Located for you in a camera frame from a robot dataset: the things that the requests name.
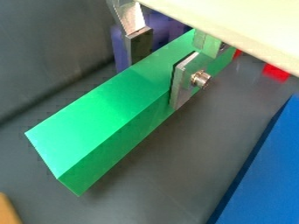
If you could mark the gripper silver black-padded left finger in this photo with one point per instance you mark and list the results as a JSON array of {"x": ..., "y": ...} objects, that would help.
[{"x": 137, "y": 35}]

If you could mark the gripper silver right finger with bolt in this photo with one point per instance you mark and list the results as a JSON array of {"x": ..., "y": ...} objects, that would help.
[{"x": 190, "y": 70}]

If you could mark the long green block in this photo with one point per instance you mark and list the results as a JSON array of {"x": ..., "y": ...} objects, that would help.
[{"x": 84, "y": 139}]

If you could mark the purple block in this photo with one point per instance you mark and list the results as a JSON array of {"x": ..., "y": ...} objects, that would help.
[{"x": 167, "y": 30}]

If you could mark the red stepped block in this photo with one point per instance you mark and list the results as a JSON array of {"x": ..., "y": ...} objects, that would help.
[{"x": 264, "y": 69}]

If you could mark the long blue block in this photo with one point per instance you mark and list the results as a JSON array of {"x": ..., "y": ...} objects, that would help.
[{"x": 263, "y": 194}]

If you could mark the orange white block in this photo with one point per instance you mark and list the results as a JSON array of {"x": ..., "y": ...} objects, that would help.
[{"x": 8, "y": 215}]

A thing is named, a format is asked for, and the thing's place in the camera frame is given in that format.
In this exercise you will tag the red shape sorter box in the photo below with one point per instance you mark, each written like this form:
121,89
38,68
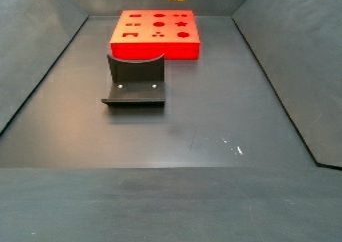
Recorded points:
149,33

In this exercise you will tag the black curved holder stand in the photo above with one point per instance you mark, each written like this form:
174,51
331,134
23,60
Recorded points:
138,81

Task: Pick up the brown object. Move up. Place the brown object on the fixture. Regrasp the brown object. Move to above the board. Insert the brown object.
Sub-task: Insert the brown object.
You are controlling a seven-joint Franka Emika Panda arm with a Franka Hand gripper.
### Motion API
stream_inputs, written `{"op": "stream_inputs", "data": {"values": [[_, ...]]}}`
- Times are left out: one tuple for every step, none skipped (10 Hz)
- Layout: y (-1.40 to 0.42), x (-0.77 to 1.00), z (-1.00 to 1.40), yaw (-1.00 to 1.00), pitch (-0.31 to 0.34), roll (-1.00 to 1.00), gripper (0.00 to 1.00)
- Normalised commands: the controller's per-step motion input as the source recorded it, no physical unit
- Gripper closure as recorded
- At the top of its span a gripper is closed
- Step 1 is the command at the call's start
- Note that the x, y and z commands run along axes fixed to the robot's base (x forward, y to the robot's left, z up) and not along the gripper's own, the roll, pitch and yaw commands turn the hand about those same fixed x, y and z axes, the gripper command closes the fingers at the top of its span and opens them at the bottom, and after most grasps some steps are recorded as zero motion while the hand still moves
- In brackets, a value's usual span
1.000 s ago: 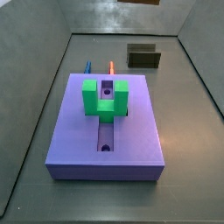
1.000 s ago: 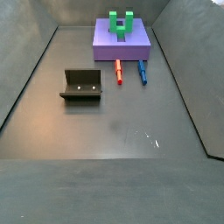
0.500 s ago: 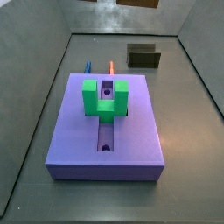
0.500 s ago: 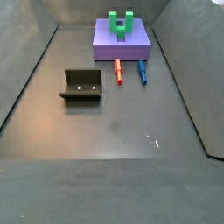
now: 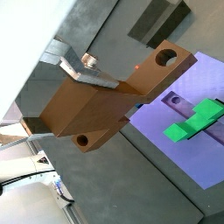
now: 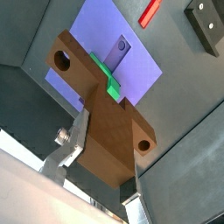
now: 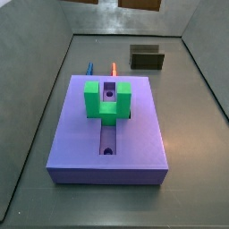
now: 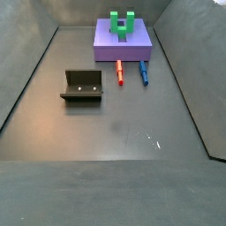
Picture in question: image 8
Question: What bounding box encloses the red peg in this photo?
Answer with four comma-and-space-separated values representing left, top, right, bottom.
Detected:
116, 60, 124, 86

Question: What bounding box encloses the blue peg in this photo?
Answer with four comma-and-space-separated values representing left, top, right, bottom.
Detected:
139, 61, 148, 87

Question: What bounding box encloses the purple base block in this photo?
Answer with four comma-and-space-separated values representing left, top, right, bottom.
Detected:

[ACTION ITEM]:
For this exercise, output the records exactly but omit their pictures.

[FINISHED EXERCISE]:
Located for you in a camera frame from a robot dataset: the things that the requests name.
If you could mark the gripper silver black-padded left finger in this photo with one point per instance you mark and list the results as a JSON array of {"x": ..., "y": ...} objects, that would help.
[{"x": 137, "y": 35}]

If you could mark the gripper silver right finger with bolt in this photo with one point per instance you mark and list the results as a JSON array of {"x": ..., "y": ...} objects, that would help.
[{"x": 190, "y": 70}]

If you could mark the long green block in this photo with one point per instance you mark and list the results as a JSON array of {"x": ..., "y": ...} objects, that would help.
[{"x": 84, "y": 139}]

If you could mark the purple block in this photo with one point per instance you mark and list the results as a JSON array of {"x": ..., "y": ...} objects, that would help.
[{"x": 167, "y": 30}]

If you could mark the red stepped block in this photo with one point per instance you mark and list the results as a JSON array of {"x": ..., "y": ...} objects, that would help.
[{"x": 264, "y": 69}]

If you could mark the long blue block in this photo with one point per instance you mark and list the results as a JSON array of {"x": ..., "y": ...} objects, that would help.
[{"x": 263, "y": 194}]

If you could mark the orange white block in this photo with one point per instance you mark and list the results as a JSON array of {"x": ..., "y": ...} objects, that would help.
[{"x": 8, "y": 215}]

A thing is named, a format is asked for, and the thing's place in the camera frame is given in that format.
In this exercise you will tag the red shape sorter box in the photo below with one point per instance you mark, each written like this form:
121,89
38,68
Recorded points:
149,33

In this exercise you will tag the black curved holder stand in the photo above with one point per instance you mark, each written like this form:
174,51
331,134
23,60
Recorded points:
138,81

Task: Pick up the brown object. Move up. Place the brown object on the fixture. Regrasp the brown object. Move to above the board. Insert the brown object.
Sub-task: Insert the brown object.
You are controlling a seven-joint Franka Emika Panda arm with a Franka Hand gripper.
### Motion API
stream_inputs, written `{"op": "stream_inputs", "data": {"values": [[_, ...]]}}`
- Times are left out: one tuple for every step, none skipped (10 Hz)
- Layout: y (-1.40 to 0.42), x (-0.77 to 1.00), z (-1.00 to 1.40), yaw (-1.00 to 1.00), pitch (-0.31 to 0.34), roll (-1.00 to 1.00), gripper (0.00 to 1.00)
- Normalised commands: the controller's per-step motion input as the source recorded it, no physical unit
- Gripper closure as recorded
- At the top of its span a gripper is closed
- Step 1 is the command at the call's start
- Note that the x, y and z commands run along axes fixed to the robot's base (x forward, y to the robot's left, z up) and not along the gripper's own, the roll, pitch and yaw commands turn the hand about those same fixed x, y and z axes, the gripper command closes the fingers at the top of its span and opens them at the bottom, and after most grasps some steps are recorded as zero motion while the hand still moves
- In brackets, a value's usual span
1.000 s ago: 
1.000 s ago: 
0.500 s ago: 
0.500 s ago: 
now: 
now: 
now: 
now: 
Picture in question: image 8
Question: What bounding box encloses the red peg in this photo?
Answer with four comma-and-space-separated values representing left, top, right, bottom.
Detected:
116, 60, 124, 86

Question: What bounding box encloses the blue peg in this photo?
Answer with four comma-and-space-separated values representing left, top, right, bottom.
Detected:
139, 61, 148, 87

Question: What bounding box encloses the purple base block in this photo?
Answer with four comma-and-space-separated values representing left, top, right, bottom.
Detected:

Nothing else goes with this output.